Tillie Walden (A City Inside, The End of Summer) says of her new autobiographical novel, Spinning - covering her teenage years as a figure skater - that "it ended up not being about ice skating at all".
Instead Spinning ends up being one of those rare books that's not particularly about anything, but potentially about almost everything. This quality means that what you get out of this book really does depend on what you bring to it. In writing about it, therefore, you may end up revealing more about your own preoccupations than you'd really like to. With that in mind, let’s delve into just what I thought Spinning was all about.

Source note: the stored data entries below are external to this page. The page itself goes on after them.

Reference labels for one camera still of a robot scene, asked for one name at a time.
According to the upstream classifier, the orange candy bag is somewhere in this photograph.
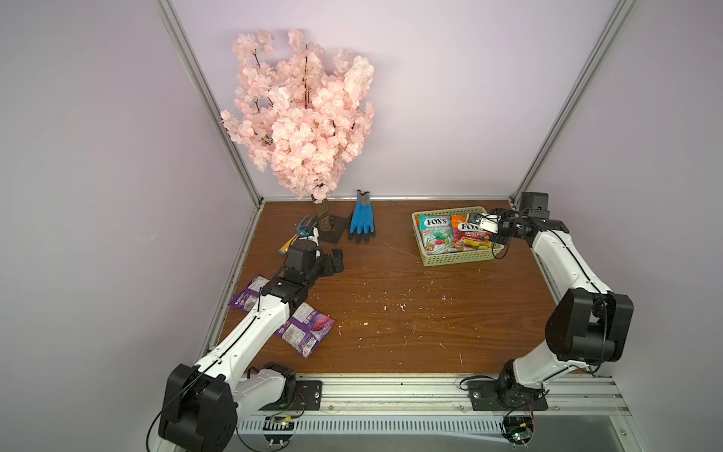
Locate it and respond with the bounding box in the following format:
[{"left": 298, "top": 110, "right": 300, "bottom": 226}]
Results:
[{"left": 450, "top": 216, "right": 491, "bottom": 252}]

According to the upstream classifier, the purple candy bag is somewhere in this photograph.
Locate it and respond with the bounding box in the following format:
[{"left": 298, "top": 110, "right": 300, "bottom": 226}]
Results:
[
  {"left": 275, "top": 302, "right": 336, "bottom": 358},
  {"left": 228, "top": 275, "right": 269, "bottom": 312}
]

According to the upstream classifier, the teal candy bag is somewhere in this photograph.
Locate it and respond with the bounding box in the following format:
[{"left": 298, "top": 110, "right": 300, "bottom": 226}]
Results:
[{"left": 418, "top": 215, "right": 455, "bottom": 255}]

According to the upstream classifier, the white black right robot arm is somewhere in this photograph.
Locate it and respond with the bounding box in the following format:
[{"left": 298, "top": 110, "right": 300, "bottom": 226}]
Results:
[{"left": 482, "top": 192, "right": 634, "bottom": 407}]

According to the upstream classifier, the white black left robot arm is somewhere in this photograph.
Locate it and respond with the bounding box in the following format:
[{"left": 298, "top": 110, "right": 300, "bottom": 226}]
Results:
[{"left": 150, "top": 239, "right": 344, "bottom": 451}]

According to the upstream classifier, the light green plastic basket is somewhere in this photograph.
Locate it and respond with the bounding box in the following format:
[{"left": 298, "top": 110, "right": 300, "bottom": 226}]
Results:
[{"left": 412, "top": 206, "right": 505, "bottom": 267}]

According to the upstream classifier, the teal yellow garden fork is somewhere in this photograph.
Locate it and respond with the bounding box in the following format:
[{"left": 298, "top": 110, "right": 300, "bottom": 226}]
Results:
[{"left": 279, "top": 216, "right": 318, "bottom": 255}]

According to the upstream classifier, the blue black garden glove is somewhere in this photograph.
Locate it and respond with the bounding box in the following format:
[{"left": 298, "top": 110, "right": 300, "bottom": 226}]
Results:
[{"left": 348, "top": 189, "right": 376, "bottom": 243}]

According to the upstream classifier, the pink blossom artificial tree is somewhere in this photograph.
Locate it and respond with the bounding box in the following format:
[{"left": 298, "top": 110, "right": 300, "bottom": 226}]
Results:
[{"left": 220, "top": 29, "right": 375, "bottom": 206}]

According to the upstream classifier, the left green circuit board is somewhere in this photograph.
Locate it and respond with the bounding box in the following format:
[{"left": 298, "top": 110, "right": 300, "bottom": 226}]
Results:
[{"left": 262, "top": 416, "right": 297, "bottom": 450}]

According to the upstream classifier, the green circuit board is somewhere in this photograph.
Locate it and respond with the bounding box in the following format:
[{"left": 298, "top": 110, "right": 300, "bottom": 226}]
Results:
[
  {"left": 502, "top": 416, "right": 535, "bottom": 446},
  {"left": 262, "top": 416, "right": 297, "bottom": 450}
]

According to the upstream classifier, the right green circuit board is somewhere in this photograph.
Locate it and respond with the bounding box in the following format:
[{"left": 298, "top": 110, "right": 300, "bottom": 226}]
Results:
[{"left": 502, "top": 416, "right": 535, "bottom": 446}]

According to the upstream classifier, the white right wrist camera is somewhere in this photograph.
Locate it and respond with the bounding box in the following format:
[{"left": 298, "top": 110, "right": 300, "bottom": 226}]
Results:
[{"left": 467, "top": 212, "right": 499, "bottom": 234}]

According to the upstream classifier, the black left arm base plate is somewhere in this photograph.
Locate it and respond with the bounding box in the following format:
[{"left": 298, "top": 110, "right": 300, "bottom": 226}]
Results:
[{"left": 261, "top": 380, "right": 324, "bottom": 412}]

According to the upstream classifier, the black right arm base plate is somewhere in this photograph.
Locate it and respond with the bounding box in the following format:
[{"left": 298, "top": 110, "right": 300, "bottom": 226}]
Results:
[{"left": 465, "top": 380, "right": 549, "bottom": 412}]

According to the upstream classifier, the aluminium mounting rail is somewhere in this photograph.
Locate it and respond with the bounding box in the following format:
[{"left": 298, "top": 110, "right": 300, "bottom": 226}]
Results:
[{"left": 230, "top": 374, "right": 648, "bottom": 451}]

The graphic novel, published by SelfMadeHero, written and drawn by Walden, covers the years of Walden’s life between 12 and 17, the prime teenage years, and so sits firmly into the ‘coming-of-age’ genre. While it is mainly set on or around ice rinks, its first movement features the 12 year old Walden discovering her family is moving from New Jersey to Austin. This unexpected and life-altering change is, I believe, characteristic of much of a child's life. So often children face massive, inexplicable upheavals and go through their lives without control or consent. Coming-of-age stories can be seen as a move from the lack of control a child has, subject to the whims of parents, teachers and (as we see) ice-skating coaches.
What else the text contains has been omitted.